That's quite a list, but it seems that Knight really means it. The abuse of prisoners didn't happen by accident, he says. "It is directly due to cultural depravity advanced in the name of progress and amplified by a sensation-hungry media."

Concerned Women for America has also reposted Gary Bauer's piece where he describes the abused prisoners as "murderers and thugs [having] a bad time of it in prison." A summary of the Bauer article has also been posted on the American Family Association's web site, where it is so far the only article about Abu Ghraib.

The Family Research Council also in part blames pornography for the prisoner abuse, adding MTV to the list of culprits. "The photos coming out of Iraq cannot be ignored," says FRC president Tony Perkins.

But it is ridiculous to suggest that the Bush Administration or military boot camps are responsible for teaching our young soldiers this behavior.
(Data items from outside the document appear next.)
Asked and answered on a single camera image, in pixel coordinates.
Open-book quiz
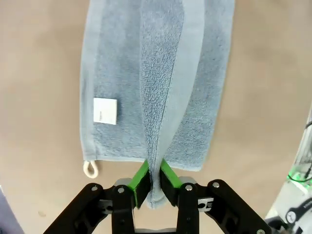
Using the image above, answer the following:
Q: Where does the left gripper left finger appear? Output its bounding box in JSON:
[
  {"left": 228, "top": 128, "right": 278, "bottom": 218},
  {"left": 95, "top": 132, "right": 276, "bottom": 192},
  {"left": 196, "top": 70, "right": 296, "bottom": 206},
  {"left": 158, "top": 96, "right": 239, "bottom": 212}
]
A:
[{"left": 42, "top": 158, "right": 150, "bottom": 234}]

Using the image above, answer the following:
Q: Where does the aluminium profile mounting frame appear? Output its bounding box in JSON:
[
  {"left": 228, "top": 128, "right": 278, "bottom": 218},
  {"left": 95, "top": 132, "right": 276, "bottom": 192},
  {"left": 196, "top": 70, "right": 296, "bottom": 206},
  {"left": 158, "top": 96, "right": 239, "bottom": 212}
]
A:
[{"left": 293, "top": 117, "right": 312, "bottom": 186}]

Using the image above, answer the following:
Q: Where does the light blue towel with loop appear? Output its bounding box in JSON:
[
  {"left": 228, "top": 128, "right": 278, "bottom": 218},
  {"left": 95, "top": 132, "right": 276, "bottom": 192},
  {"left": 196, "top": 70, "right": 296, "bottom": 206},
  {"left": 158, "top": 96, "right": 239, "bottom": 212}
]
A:
[{"left": 79, "top": 0, "right": 236, "bottom": 210}]

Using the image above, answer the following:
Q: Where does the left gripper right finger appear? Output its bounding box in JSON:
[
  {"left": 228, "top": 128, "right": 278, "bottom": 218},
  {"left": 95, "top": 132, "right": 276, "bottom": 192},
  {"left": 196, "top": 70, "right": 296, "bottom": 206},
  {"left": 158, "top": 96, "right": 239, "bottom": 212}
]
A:
[{"left": 159, "top": 158, "right": 273, "bottom": 234}]

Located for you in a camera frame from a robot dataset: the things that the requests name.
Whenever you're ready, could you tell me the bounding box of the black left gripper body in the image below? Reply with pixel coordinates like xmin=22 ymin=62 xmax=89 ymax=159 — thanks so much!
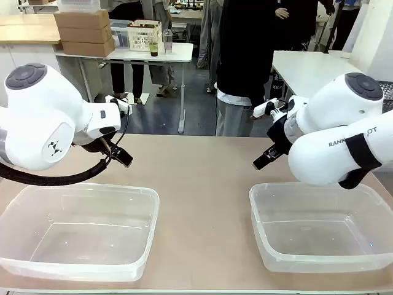
xmin=80 ymin=135 xmax=119 ymax=154

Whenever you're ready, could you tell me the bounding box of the person in black top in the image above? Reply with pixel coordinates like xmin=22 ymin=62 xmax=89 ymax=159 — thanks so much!
xmin=214 ymin=0 xmax=276 ymax=138

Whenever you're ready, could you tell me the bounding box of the black right arm strap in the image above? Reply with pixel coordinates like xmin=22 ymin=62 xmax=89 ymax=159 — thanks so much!
xmin=338 ymin=133 xmax=383 ymax=190

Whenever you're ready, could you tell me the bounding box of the white table with leg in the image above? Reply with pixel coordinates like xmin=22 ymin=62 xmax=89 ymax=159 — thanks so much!
xmin=55 ymin=42 xmax=194 ymax=134

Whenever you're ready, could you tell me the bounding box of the white lattice basket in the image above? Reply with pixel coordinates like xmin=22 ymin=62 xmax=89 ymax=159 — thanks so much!
xmin=126 ymin=19 xmax=162 ymax=52

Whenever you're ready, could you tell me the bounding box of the black sleeved arm cable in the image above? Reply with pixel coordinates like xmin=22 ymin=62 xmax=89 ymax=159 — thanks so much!
xmin=0 ymin=112 xmax=129 ymax=187

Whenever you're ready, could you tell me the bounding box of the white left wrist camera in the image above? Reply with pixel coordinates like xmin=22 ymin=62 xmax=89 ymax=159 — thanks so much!
xmin=104 ymin=95 xmax=133 ymax=116

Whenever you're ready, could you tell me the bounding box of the brown cardboard box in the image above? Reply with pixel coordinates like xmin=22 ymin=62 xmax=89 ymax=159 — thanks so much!
xmin=58 ymin=25 xmax=113 ymax=44
xmin=61 ymin=37 xmax=116 ymax=58
xmin=53 ymin=9 xmax=111 ymax=31

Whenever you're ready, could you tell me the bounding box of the clear plastic cup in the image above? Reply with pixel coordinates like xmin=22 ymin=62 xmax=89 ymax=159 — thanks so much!
xmin=163 ymin=28 xmax=174 ymax=55

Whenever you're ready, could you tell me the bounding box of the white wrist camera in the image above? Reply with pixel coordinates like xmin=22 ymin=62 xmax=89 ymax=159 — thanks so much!
xmin=104 ymin=95 xmax=133 ymax=116
xmin=251 ymin=97 xmax=290 ymax=120

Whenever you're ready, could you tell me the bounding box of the wooden table top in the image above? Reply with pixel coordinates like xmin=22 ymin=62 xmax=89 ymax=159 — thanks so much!
xmin=0 ymin=13 xmax=62 ymax=45

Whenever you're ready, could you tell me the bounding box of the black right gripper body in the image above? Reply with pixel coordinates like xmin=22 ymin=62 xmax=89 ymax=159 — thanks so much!
xmin=266 ymin=115 xmax=292 ymax=157

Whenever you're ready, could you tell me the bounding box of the clear plastic bin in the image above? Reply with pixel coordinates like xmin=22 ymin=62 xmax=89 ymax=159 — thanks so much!
xmin=249 ymin=181 xmax=393 ymax=273
xmin=0 ymin=183 xmax=160 ymax=282

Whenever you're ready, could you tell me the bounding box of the person in dark trousers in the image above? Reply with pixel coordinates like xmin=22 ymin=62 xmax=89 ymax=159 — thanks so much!
xmin=107 ymin=0 xmax=146 ymax=105

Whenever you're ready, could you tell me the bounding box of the clear storage box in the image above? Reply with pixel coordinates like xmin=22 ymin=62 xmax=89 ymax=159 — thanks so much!
xmin=109 ymin=18 xmax=133 ymax=49

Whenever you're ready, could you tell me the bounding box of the background person in black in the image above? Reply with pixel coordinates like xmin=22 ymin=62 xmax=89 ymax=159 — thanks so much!
xmin=273 ymin=0 xmax=319 ymax=52

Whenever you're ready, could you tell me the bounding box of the black stand pole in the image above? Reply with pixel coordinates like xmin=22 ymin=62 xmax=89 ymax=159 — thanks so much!
xmin=314 ymin=6 xmax=338 ymax=53

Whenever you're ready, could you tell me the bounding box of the person in grey trousers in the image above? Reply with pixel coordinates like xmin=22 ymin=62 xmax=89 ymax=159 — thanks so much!
xmin=149 ymin=0 xmax=179 ymax=96

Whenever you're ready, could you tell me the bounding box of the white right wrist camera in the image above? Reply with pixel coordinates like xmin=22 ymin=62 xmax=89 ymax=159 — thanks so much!
xmin=251 ymin=97 xmax=290 ymax=120
We must be willing to look deeper — we must be willing to look our culture in the mirror and ask some hard questions about what kind of society our children are growing up in.
As a former police officer who spent time working inside the prison system, I am saddened but not surprised at some of the abuse I've seen in these photos. But what is surprising and what should shock our nation's conscience is that these U.S. soldiers took photos and home-made pornography of the abuse as 'trophies' for their actions.
As Chuck Colson pointed out at FRC's inaugural Pastors' Briefing yesterday, when you mix young people who grew up on a steady diet of MTV and pornography with a prison environment, you get the abuse at Abu Ghraib.
America is in a perilous situation. In the eyes of these Muslims we are the enemy because we are Christian, but in many areas of our culture, our conduct as a nation is anything but Christian.

Richard Land, head of the Southern Baptist Convention's Ethics and Religious Liberty Commission, has his own theory. "This is not a breakdown in the system. This reflects a breakdown in society," he told the Associated Press. "These people's moral compass didn't work for some reason. My guess is because they've been infected with relativism."

Albert Mohler, president of The Southern Baptist Theological Seminary, reflects earlier Christian commentary on scandal when he blames the fallen human heart. "While others speculate about the cause of such manifestly evil actions, Christians know that the human heart is capable of almost limitless evil," he wrote in his daily commentary today. "The tragic photos from Abu Ghraib prison remind us that even a war with noble goals can bring out the very worst in those who fight. This lesson is too expensive to waste."

Meanwhile, Roman Catholic Archbishop Giovanni Lajolo, the Vatican's foreign minister, has further comment, saying the torture at Abu Ghraib is "a more serious blow to the United States than September 11."